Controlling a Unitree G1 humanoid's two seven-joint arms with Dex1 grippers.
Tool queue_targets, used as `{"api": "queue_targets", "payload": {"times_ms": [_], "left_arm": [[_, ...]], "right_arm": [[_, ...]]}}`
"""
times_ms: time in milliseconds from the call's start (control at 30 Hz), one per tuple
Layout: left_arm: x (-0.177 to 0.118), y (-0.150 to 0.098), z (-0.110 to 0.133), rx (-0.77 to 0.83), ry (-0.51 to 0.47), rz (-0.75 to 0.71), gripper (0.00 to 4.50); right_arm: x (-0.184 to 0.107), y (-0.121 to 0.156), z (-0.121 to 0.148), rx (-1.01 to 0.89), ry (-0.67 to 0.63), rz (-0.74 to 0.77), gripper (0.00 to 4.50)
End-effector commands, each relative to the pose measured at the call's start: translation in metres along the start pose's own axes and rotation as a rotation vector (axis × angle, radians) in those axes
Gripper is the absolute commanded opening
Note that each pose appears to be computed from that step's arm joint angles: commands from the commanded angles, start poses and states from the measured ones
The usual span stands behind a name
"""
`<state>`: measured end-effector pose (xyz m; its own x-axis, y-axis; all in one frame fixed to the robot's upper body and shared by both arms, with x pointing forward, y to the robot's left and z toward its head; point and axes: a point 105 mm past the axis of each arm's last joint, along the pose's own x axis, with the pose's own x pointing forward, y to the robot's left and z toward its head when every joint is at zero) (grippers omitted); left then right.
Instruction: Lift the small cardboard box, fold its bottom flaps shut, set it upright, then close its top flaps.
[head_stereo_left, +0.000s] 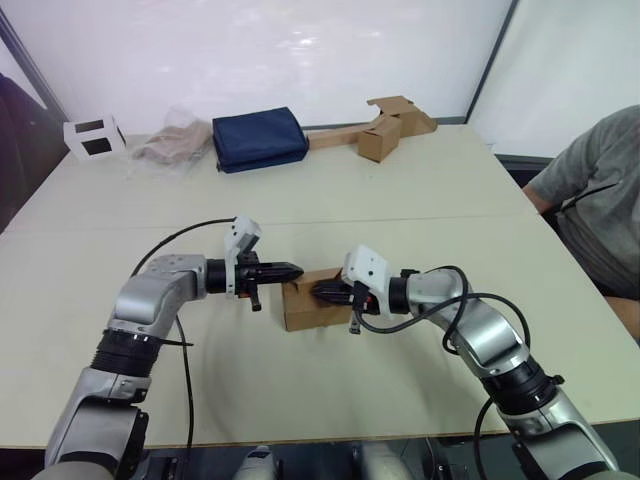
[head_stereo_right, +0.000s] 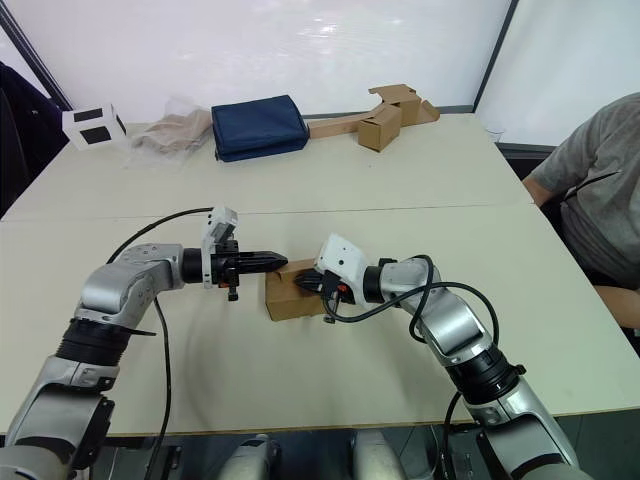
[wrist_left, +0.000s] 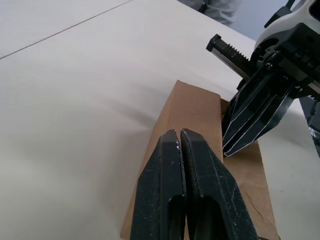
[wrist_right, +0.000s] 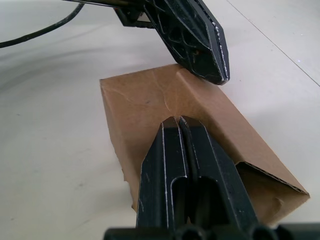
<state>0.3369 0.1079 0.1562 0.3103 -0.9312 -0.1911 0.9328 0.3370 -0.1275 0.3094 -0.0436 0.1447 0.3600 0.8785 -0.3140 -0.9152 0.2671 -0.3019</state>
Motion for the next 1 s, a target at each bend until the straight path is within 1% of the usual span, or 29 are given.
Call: {"api": "queue_targets", "payload": {"times_ms": [33, 133, 400, 500, 600, 767, 800, 900, 1000], "left_arm": [[0.0, -0.005, 0.011, 0.052, -0.02, -0.017, 0.07], [0.0, -0.005, 0.005, 0.06, -0.003, -0.018, 0.07], [0.002, -0.01, 0.004, 0.096, 0.023, -0.028, 0.07], [0.003, -0.01, -0.001, 0.126, 0.061, -0.029, 0.07], [0.003, -0.01, -0.006, 0.157, 0.096, -0.033, 0.07], [0.004, -0.011, -0.009, 0.187, 0.116, -0.039, 0.07], [0.004, -0.011, -0.008, 0.189, 0.114, -0.039, 0.07], [0.003, -0.011, 0.011, 0.172, 0.043, -0.037, 0.07], [0.0, -0.008, 0.022, 0.207, 0.034, -0.021, 0.07]], "right_arm": [[-0.002, -0.001, 0.001, -0.006, 0.002, -0.008, 0.0], [-0.003, -0.004, -0.001, -0.013, 0.01, -0.018, 0.0], [-0.003, -0.008, 0.002, -0.023, 0.008, -0.038, 0.0], [-0.004, -0.002, 0.005, -0.002, -0.008, -0.006, 0.0], [-0.012, 0.009, 0.008, 0.034, -0.026, 0.057, 0.0], [-0.023, 0.008, 0.018, 0.105, -0.087, 0.052, 0.0], [-0.025, 0.005, 0.018, 0.113, -0.092, 0.036, 0.0], [-0.032, -0.005, 0.022, 0.144, -0.127, -0.014, 0.0], [-0.037, -0.011, 0.028, 0.172, -0.176, -0.042, 0.0]]}}
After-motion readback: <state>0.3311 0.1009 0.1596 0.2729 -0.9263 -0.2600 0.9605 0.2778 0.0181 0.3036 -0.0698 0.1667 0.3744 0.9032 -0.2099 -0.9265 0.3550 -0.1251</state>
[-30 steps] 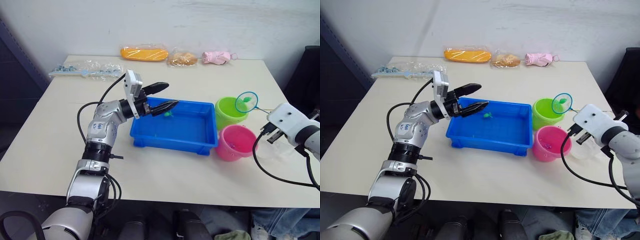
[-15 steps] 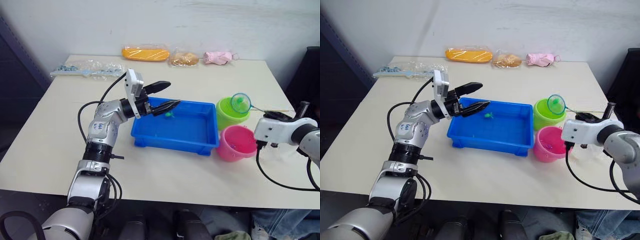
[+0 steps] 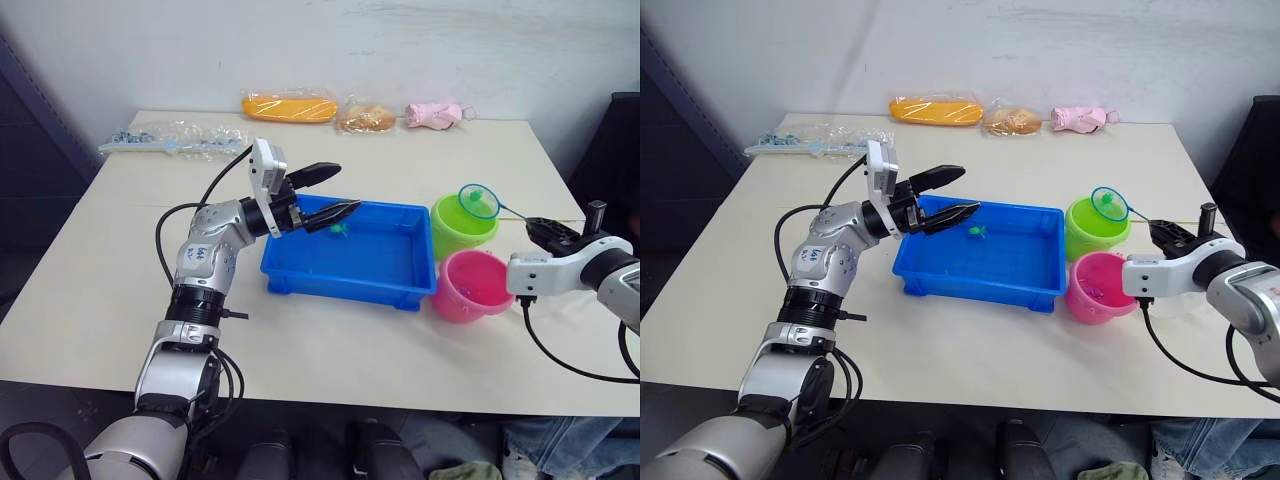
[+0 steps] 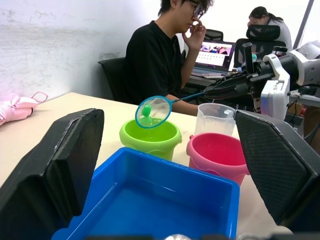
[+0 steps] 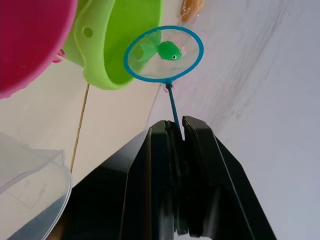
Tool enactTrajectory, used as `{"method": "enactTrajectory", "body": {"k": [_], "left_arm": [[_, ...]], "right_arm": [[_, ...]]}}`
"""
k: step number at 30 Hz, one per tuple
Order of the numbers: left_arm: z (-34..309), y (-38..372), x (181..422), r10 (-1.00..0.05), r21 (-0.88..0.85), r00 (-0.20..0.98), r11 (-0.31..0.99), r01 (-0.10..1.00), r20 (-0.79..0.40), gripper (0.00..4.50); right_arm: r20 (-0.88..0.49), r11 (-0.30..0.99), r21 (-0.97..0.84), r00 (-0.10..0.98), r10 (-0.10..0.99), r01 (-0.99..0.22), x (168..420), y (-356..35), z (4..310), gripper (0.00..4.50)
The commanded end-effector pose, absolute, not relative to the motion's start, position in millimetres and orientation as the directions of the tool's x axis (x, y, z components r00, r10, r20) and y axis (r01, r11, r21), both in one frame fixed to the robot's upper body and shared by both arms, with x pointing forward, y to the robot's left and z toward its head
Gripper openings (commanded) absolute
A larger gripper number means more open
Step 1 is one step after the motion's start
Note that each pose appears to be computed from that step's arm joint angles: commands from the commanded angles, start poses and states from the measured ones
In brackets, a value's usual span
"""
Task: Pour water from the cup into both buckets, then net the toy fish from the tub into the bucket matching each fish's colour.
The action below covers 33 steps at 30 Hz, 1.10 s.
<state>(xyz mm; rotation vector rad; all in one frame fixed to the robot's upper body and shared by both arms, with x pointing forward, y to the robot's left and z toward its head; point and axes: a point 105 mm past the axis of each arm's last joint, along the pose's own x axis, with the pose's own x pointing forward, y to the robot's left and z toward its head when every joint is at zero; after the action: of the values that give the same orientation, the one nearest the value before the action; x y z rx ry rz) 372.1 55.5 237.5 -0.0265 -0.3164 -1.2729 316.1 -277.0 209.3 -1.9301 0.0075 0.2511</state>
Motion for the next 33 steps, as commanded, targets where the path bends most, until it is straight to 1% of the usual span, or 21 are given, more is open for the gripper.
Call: {"method": "enactTrajectory", "body": {"k": [1,3,4,6,9,12,15,18,21,23,24,25,27,28,30,31,33], "left_arm": [[246.6,54.5,369.5,-0.928,0.184,0.243,0.301,0.936,0.281,4.48],[247.3,54.3,369.5,-0.927,0.183,0.244,0.302,0.936,0.284,4.48],[247.7,54.6,369.6,-0.926,0.182,0.246,0.305,0.935,0.286,4.48],[248.0,54.6,369.8,-0.925,0.181,0.249,0.308,0.934,0.289,4.48],[247.7,54.2,369.1,-0.925,0.181,0.248,0.307,0.934,0.289,4.48],[247.5,55.0,368.7,-0.924,0.18,0.251,0.31,0.934,0.29,4.48],[246.3,60.6,367.8,-0.924,0.181,0.258,0.316,0.931,0.283,4.48],[248.3,74.1,365.4,-0.92,0.18,0.264,0.324,0.929,0.29,4.48],[251.1,90.2,361.3,-0.918,0.181,0.266,0.327,0.928,0.296,4.48],[251.5,106.2,359.7,-0.915,0.188,0.286,0.346,0.919,0.286,4.48],[251.2,114.5,358.8,-0.913,0.195,0.297,0.357,0.914,0.278,4.48],[249.2,124.9,357.9,-0.913,0.208,0.315,0.371,0.905,0.258,4.48],[244.0,148.6,357.8,-0.905,0.239,0.371,0.415,0.878,0.208,4.48],[242.2,161.2,358.3,-0.895,0.249,0.405,0.442,0.862,0.189,4.48],[239.6,180.4,358.0,-0.877,0.261,0.453,0.48,0.837,0.162,4.48],[238.8,185.5,357.7,-0.873,0.262,0.463,0.488,0.832,0.154,4.48],[235.7,200.4,356.5,-0.856,0.266,0.5,0.516,0.814,0.129,4.48]], "right_arm": [[-0.158,-0.401,-0.911,0.98,0.119,-0.098,316.2,-275.7,213.8,0.0],[-0.145,-0.383,-0.918,0.986,0.079,-0.105,317.1,-284.9,215.2,0.0],[-0.145,-0.391,-0.914,0.987,0.076,-0.104,317.0,-285.9,214.7,0.0],[-0.173,-0.404,-0.906,0.981,0.085,-0.124,315.0,-282.8,207.4,0.0],[-0.199,-0.389,-0.91,0.974,0.104,-0.144,311.2,-277.7,195.3,0.0],[-0.139,-0.335,-0.937,0.986,0.092,-0.101,312.8,-279.7,206.6,0.0],[-0.067,-0.197,-0.979,0.993,0.101,-0.046,314.4,-278.9,226.3,0.0],[-0.002,0.05,-0.999,0.992,0.128,-0.009,315.2,-272.3,246.1,0.0],[0.051,0.221,-0.975,0.989,0.136,0.02,317.7,-274.2,263.8,0.0],[0.07,0.398,-0.917,0.984,0.161,0.0,321.1,-270.7,274.3,0.0],[0.074,0.489,-0.872,0.978,0.194,-0.031,322.8,-264.6,278.1,0.0],[0.059,0.581,-0.808,0.967,0.248,-0.1,324.2,-253.8,279.4,0.0],[-0.019,0.684,-0.661,0.918,0.397,-0.31,323.2,-223.4,273.7,0.0],[-0.062,0.685,-0.603,0.881,0.469,-0.408,320.7,-207.4,269.4,0.0],[-0.138,0.675,-0.493,0.815,0.563,-0.55,315.1,-184.4,259.9,0.0],[-0.159,0.668,-0.461,0.795,0.585,-0.584,313.1,-178.2,257.7,0.0],[-0.214,0.677,-0.425,0.793,0.57,-0.601,321.4,-171.4,248.1,0.0]]}}
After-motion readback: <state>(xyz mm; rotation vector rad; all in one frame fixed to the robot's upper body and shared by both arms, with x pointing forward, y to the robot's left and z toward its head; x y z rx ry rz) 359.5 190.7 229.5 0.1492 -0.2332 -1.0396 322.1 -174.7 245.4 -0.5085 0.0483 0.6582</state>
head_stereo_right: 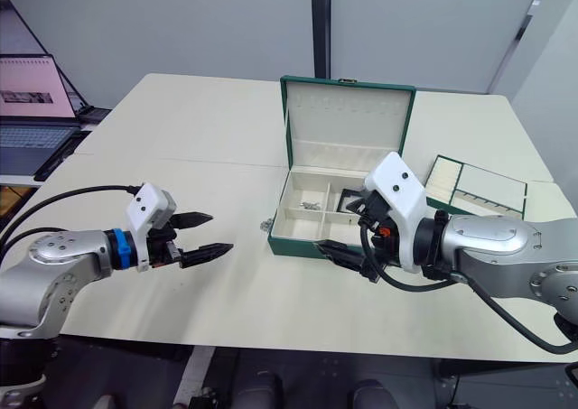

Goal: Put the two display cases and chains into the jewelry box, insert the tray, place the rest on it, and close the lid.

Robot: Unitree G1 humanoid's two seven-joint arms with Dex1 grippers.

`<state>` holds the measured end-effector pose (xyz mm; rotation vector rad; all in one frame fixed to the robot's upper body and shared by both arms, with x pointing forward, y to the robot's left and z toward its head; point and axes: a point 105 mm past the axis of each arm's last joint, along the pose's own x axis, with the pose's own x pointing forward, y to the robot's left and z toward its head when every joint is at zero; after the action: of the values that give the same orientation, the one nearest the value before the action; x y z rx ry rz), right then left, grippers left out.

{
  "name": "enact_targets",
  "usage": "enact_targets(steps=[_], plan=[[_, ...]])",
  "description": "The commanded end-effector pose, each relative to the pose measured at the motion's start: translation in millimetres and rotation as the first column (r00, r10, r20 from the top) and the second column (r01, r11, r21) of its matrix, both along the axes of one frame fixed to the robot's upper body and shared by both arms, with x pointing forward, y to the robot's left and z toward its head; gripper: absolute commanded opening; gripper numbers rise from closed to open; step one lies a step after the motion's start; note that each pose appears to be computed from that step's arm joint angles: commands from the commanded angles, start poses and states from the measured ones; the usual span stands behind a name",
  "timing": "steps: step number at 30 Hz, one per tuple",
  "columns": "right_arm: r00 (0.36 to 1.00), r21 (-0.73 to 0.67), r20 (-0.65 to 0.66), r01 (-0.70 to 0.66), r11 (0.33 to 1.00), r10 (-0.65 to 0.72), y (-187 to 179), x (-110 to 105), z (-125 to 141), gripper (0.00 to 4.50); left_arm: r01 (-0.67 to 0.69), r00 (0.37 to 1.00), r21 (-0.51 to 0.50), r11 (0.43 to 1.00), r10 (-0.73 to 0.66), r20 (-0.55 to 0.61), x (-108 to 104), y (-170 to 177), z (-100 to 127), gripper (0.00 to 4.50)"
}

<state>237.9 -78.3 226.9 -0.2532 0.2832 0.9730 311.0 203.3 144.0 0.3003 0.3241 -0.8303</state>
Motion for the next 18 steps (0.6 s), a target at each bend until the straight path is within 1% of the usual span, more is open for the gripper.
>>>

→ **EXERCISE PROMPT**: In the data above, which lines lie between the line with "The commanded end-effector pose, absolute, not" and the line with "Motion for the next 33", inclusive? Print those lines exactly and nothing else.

→ **RESULT FOR THIS TASK**:
The commanded end-effector pose, absolute, not relative to the motion's start, position in millimetres and orientation as the directions of the tool's x axis (x, y, z components r00, r10, r20) and y axis (r01, r11, r21), both in one frame fixed to the robot's upper body and shared by both arms, with x pointing forward, y to the robot's left and z toward its head
Gripper openings (commanded) absolute
A larger gripper number means more open
Step 1 is one step after the motion's start
Note that each pose appears to be computed from that step's arm joint angles: commands from the commanded angles, start poses and states from the measured ones
In brackets, a value's usual span
"""
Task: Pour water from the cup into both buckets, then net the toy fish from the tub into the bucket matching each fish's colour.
The action below covers 33 steps at 30 Hz, 1.10 s.
<state>(xyz mm; rotation vector rad; all in one frame fixed to the robot's upper body and shared by both arms, with x pointing forward, y to the robot's left and z toward its head; point and axes: a point 105 mm past the axis of each arm's last joint, along the pose's own x axis, with the pose's own x pointing forward, y to the robot's left and z toward its head when every joint is at zero; after the action: of the values that give the same orientation, the one nearest the value before the action; x y z rx ry rz) 372.1 55.5 237.5 -0.0265 -0.3164 -1.2729 316.1 -277.0 209.3 -1.9301 0.0075 0.2511</state>
Motion for the next 33 steps, as commanded, targets where the path bends most, until it is straight to 1% of the usual span, or 21 are given, more is open for the gripper.

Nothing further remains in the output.